[FEATURE] A new workload for vector embedding and search

opensearch-project / opensearch-benchmark-workloads

Official workloads used by OpenSearch Benchmark (OSB)

https://opensearch.org/docs/latest/benchmark/

11 stars 58 forks source link

[FEATURE] A new workload for vector embedding and search #198

Open vpehkone opened 4 months ago

vpehkone commented 4 months ago

Is your feature request related to a problem?

There is not any workload that would test vector search and vector embedding. E.g. run a similar benchmark test as this neural search tutorial (https://opensearch.org/docs/latest/search-plugins/neural-search-tutorial/) does. The current vector search workload does not do vector embedding and requires manually downloading the dataset and converting it to the right format.

What solution would you like?

Create a new workload that uses a pretrained model for vector embedding and executes vector search. This does not require any change to the OpenSearch-Benchmark either the official OpenSearch docker image as there are already ml-common, neural-search and KNN-plugins.

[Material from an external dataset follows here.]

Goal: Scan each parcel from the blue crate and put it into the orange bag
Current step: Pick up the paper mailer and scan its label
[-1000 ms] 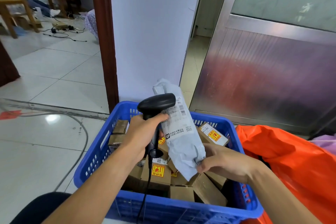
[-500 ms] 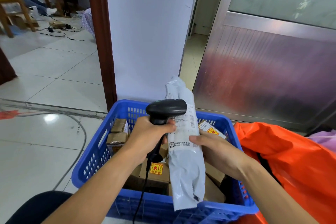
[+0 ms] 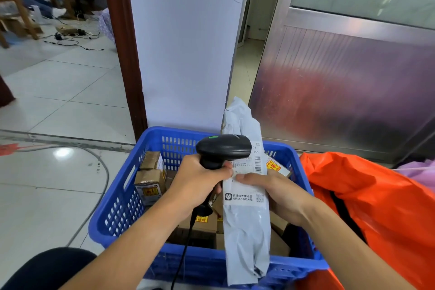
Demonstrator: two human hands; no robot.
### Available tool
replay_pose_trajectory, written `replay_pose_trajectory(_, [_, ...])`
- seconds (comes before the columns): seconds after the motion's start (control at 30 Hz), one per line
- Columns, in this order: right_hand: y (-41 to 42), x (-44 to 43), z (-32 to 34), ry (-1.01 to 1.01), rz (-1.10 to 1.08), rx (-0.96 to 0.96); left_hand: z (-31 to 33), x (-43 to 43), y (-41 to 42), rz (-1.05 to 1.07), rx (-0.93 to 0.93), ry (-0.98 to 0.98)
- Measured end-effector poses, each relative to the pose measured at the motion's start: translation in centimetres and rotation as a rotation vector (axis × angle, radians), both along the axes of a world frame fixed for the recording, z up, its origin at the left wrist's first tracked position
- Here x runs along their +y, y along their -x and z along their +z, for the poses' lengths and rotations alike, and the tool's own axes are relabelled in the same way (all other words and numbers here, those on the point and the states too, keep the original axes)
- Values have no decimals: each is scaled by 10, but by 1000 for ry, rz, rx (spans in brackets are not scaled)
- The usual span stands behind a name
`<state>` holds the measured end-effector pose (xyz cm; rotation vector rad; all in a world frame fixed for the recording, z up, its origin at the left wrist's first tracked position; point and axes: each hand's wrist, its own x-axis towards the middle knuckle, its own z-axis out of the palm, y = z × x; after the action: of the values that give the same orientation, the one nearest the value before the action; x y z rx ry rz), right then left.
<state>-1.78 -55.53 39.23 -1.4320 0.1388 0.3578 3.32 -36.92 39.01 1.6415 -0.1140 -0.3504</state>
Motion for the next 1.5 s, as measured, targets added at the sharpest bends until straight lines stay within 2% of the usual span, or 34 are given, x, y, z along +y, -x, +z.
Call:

Good dataset for this workload: https://microsoft.github.io/msmarco/ Documents: https://msmarco.blob.core.windows.net/msmarcoranking/collection.tar.gz Query texts: https://msmarco.blob.core.windows.net/msmarcoranking/queries.tar.gz

I can implement this and do PR.

VijayanB commented 4 months ago

@vpehkone We recently created a new workload for vector search https://github.com/opensearch-project/opensearch-benchmark-workloads/tree/main/vectorsearch . Currently you can bring your own dataset in hdf5 format and use it in this workload. However, we don't support any dataset out of the box like nyc taxi at this moment. Please let us know if you see any gap in using this workload for your use case.

ylwu-amzn commented 4 months ago

@vpehkone Thanks, for ml-commons plugin, the maintainer team busy with some other tasks now. They can come back on this task later. Or if you have bandwidth, feel free to contribute for vector embedding generation benchmarking.

akashsha1 commented 4 months ago

@vpehkone We recently created a new workload for vector search https://github.com/opensearch-project/opensearch-benchmark-workloads/tree/main/vectorsearch . Currently you can bring your own dataset in hdf5 format and use it in this workload. However, we don't support any dataset out of the box like nyc taxi at this moment. Please let us know if you see any gap in using this workload for your use case.

Hi @VijayanB - Vesa and I are in the same team at Intel. We plan to run the vectorsearch workload you pointed to as well. We're also running the neural search embedding benchmark, and would like to add that to the benchmark repo. Our goal is to analyze the pipeline, and identify optimization opportunities where we can add value to OpenSearch.

Having a vector search pipeline - with, and without embedding generation will allow us to dive deep into two key benchmarks relevant to OpenSearch. Let us know if there's any other scenarios which would be useful to analyze, and optimize.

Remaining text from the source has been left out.